So we can run a K-S test to assess if we have a difference in the distribution of dtwo datasets, as outlined here.
So lets take the following data
set.seed(123)
N <- 1000
var1 <- runif(N, min=0, max=0.5)
var2 <- runif(N, min=0.3, max=0.7)
var3 <- rbinom(n=N, size=1, prob = 0.45)
df <- data.frame(var1, var2, var3)
We can then seperate based on var3 outcome
df.1 <- subset(df, var3 == 1)
df.2 <- subset(df, var3 == 0)
Now we can run a Kolmogorov–Smirnov test to test for differences in the distributions of each individual variable.
ks.test(jitter(df.1$var1), jitter(df.2$var1))
ks.test(jitter(df.1$var2), jitter(df.2$var2))

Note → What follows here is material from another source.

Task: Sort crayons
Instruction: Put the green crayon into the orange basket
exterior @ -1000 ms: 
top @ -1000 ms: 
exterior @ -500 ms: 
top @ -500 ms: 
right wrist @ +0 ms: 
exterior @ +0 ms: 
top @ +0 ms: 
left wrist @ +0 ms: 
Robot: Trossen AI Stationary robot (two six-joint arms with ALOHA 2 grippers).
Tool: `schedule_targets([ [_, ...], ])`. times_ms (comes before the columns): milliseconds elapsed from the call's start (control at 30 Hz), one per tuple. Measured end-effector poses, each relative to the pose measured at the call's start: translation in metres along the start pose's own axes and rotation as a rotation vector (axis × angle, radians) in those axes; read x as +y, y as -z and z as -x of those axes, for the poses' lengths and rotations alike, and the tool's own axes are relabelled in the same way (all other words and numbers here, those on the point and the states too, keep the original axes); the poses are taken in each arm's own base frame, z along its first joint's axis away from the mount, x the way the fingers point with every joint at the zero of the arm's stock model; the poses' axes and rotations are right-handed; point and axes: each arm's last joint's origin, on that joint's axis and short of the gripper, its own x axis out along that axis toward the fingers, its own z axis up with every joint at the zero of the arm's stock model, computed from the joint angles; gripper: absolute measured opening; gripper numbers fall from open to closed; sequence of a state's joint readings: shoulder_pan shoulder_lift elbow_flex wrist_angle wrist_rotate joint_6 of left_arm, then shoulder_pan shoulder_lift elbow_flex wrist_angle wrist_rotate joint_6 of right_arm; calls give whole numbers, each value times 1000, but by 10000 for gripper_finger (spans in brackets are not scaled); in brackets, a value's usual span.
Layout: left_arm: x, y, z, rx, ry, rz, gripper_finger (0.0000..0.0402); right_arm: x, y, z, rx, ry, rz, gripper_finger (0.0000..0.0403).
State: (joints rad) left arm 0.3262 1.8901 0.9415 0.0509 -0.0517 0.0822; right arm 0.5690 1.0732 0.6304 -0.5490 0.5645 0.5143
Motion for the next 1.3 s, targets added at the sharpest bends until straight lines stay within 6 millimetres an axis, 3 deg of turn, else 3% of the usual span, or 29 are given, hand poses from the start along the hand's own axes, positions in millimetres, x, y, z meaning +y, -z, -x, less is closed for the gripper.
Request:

And not suprisngly, we do not get a difference and can assume the different dataset have been drawn from the same distribution. This can be visualised through:
plot(ecdf(df.1$var1), col=2)
lines(ecdf(df.2$var1))
plot(ecdf(df.1$var2), col=3)
lines(ecdf(df.2$var2), col=4)
But now we want to consider if the distributions between var3==0
and var3==1
differ when we consider both var1
& var2
together.
Is there an R package to run such a test when we have a multiple predictors
The similar question was posed here, but has not received any answers
There appears to be some literature: Example 1 Example 2
But nothing appears to be linked to R